In the listing below, find the line with "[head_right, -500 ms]" and the line with "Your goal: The". Repeat those two lines and all lines between them exactly.

++++

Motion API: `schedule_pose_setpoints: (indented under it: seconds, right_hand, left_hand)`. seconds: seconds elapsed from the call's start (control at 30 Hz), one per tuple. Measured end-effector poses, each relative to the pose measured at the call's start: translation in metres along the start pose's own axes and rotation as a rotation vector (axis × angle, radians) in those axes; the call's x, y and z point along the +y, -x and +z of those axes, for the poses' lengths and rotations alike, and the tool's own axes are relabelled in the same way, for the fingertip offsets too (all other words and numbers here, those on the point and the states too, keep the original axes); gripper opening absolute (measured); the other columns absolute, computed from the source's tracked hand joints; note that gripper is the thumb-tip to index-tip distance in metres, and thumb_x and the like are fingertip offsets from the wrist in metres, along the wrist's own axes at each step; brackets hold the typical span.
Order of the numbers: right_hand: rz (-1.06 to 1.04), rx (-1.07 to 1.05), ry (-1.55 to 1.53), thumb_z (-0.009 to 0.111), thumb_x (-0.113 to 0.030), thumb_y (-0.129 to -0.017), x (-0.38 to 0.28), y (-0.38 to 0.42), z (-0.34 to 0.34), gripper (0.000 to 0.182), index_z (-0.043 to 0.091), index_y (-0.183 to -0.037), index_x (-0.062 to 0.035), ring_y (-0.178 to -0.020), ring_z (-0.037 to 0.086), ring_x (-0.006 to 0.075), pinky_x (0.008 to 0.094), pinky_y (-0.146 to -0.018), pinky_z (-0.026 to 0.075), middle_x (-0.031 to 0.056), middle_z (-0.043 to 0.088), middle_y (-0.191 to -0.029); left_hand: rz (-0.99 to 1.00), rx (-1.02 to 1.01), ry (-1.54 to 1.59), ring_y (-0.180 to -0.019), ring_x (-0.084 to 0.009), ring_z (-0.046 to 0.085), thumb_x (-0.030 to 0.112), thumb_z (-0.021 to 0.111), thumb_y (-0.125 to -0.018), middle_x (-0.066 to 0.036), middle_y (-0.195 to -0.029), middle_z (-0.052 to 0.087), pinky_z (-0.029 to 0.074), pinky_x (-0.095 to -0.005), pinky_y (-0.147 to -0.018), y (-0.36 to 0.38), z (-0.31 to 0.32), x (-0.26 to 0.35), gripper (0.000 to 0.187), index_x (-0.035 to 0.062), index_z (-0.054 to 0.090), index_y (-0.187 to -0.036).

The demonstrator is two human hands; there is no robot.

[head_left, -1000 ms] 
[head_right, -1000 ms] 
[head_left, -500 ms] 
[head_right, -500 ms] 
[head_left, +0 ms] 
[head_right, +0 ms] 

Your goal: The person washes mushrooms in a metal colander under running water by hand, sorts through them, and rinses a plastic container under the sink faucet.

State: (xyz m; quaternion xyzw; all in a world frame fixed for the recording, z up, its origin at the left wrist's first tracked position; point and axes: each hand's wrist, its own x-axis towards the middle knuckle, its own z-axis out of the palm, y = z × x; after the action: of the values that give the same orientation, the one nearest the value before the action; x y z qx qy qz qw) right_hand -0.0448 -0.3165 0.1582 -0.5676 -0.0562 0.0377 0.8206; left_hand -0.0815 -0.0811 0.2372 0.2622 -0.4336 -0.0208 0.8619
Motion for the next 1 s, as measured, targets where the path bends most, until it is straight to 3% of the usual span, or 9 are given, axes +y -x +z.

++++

- [SOLUTION FOR THIS EXERCISE]
[head_right, -500 ms] 
[head_left, +0 ms] 
[head_right, +0 ms] 

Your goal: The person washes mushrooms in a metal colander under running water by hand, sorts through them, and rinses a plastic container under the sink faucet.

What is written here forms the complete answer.